Asclepias, that was such a good explanation, I just had to put it somewhere it can be easily found again, as the issue does come up occasionally. With minor adaptations and a brief intro, it makes an excellent essay: Commons:Can I require notification of use of my files?. Thanks! Rd232 (talk) 08:17, 2 April 2012 (UTC)
One rule of thumb I've seen in Free Software arenas is called the Desert Island test--if someone lost on a desert island, or otherwise isolated without ready connection to the outside world, can't legally use the software, then it's not really free.--Prosfilaes (talk) 03:41, 2 April 2012 (UTC)
Thanks for the explanations. Yeah, I don't want to use this person's images that desperately. I already told him that it's unlikely his request could be granted. -- tariqabjotu 21:57, 4 April 2012 (UTC)

Question Regarding License

Hello, I am fairly new to your site, I wanted to know if you could explain the license better to me. If a work is listed under the Creative Commons Attribution-Share Alike 3.0 Unported license, is a person allowed to use this picture, if they say adapt it to create a photo pendant out of it and then resell that item??? I"m not sure if I understand the legal jargon, I do understand though about the pre 1923. I do also need help in understanding another type of license called the GNU Free documentation license....

To receive a response I am not sure how this works so I am hoping to see an answer soon. thanks ahead of time for your help — Preceding unsigned comment added by 24.210.70.93 (talk • contribs) 05:48, 6 April 2012‎ (UTC)

Yes, the CC-BY-SA license gives everyone freedom to modify a work and resell either the original or the modified version. All the user has to do is to give credit to you as the creator and state clearly that all copies and modifications are reusable under the same terms. GFDL is similar, with the added condition that the complete text of the license be printed in the vicinity which is impractical for a lot of uses. Hope this helps, — Yerpo Eh? 09:19, 6 April 2012 (UTC)

Copyright on photographic slides left to me

A friend who died some years ago left me all of his photographic slides; they were delivered to me by his son and acknowledged to have been left to me. I use them regularly, e.g. in giving talks about wild flowers (the subject of most of them), where I use either the original or more recently a digitized copy. I would like to upload some of the digital versions to Commons, but am not sure of the copyright position. Peter coxhead (talk) 16:11, 6 April 2012 (UTC)

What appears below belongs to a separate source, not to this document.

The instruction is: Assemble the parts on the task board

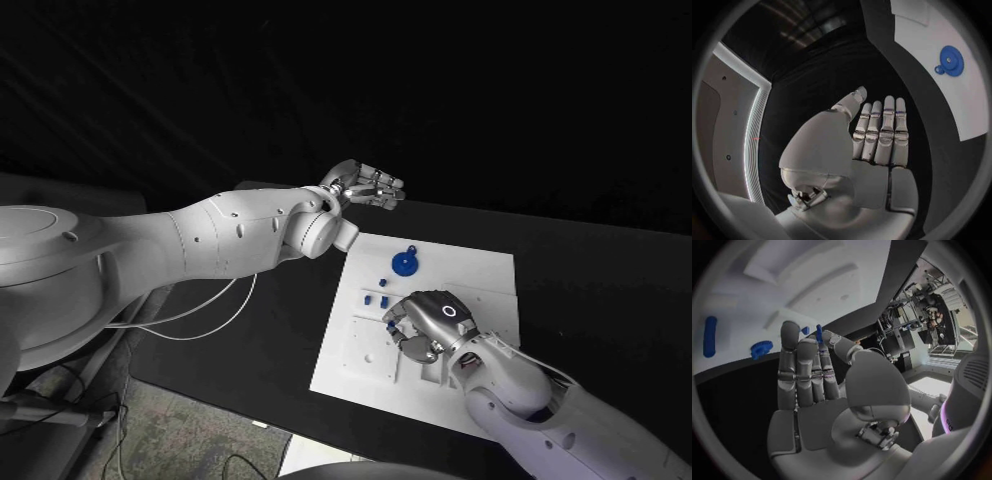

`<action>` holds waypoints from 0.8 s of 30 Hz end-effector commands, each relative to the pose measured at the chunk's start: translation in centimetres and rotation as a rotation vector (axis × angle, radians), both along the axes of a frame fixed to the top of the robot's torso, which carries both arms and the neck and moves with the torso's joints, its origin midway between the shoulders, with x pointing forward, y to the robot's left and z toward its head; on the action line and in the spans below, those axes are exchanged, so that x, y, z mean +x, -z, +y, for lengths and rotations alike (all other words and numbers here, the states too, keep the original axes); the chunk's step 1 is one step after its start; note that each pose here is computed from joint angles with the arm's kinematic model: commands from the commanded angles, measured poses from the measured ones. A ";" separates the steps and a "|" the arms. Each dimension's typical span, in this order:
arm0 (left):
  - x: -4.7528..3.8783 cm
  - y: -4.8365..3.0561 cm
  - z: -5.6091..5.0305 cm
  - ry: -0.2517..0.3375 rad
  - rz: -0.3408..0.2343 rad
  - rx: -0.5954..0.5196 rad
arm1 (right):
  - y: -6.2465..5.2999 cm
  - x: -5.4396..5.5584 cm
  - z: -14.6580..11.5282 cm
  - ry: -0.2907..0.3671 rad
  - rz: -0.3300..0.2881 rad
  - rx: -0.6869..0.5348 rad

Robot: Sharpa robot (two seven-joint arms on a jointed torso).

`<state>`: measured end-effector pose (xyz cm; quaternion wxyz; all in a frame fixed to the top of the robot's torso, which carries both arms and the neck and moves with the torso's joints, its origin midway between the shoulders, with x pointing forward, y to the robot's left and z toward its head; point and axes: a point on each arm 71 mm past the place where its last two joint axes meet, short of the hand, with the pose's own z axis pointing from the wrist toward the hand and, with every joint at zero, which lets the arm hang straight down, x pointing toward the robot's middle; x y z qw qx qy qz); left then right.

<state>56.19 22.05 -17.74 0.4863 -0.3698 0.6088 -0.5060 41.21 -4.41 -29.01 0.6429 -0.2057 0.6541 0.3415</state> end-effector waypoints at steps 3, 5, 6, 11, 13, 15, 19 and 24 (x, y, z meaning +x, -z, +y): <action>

I would assume that his son is the copyright holder. Ask him to send an e-mail to OTRS. There are instructions telling you how to do this at COM:OTRS. --Stefan4 (talk) 16:28, 6 April 2012 (UTC)
Copyright owner would be whoever the artist willed them too -- the children are usually the ones of course, but I would think someone could transfer to whoever they want as part of the will. If Mr. Coxhead believes that to be the case, I'd think he'd be the copyright owner. A message to COM:OTRS is always helpful so we have it on record, but I don't think it's an absolute requirement (unless the photos are available elsewhere, of course). If that's the case, you would just have to specify the license you want to give -- see Commons:Licensing. However, in the "Permission" field, it would be good to note that copyright was transferred via the will, to explain the discrepancy between the author and the copyright holder. Carl Lindberg (talk) 18:41, 6 April 2012 (UTC)

Uploading an ARR flickr image I believe may be PD

I think this flickr image is probably public domain, but I'd like a second opinion. Clearly it's an old photo, but I believe it is pre-1907, because a book I have (Mike Oakley, Somerset railway stations) states that ...inter-platform movements were via footboards at the west end of the platform until 1907, when an open metal footbridge was installed.... Given one can see inter-platform movements via footboards, I believe this must be pre-1907. Can I therefore upload it?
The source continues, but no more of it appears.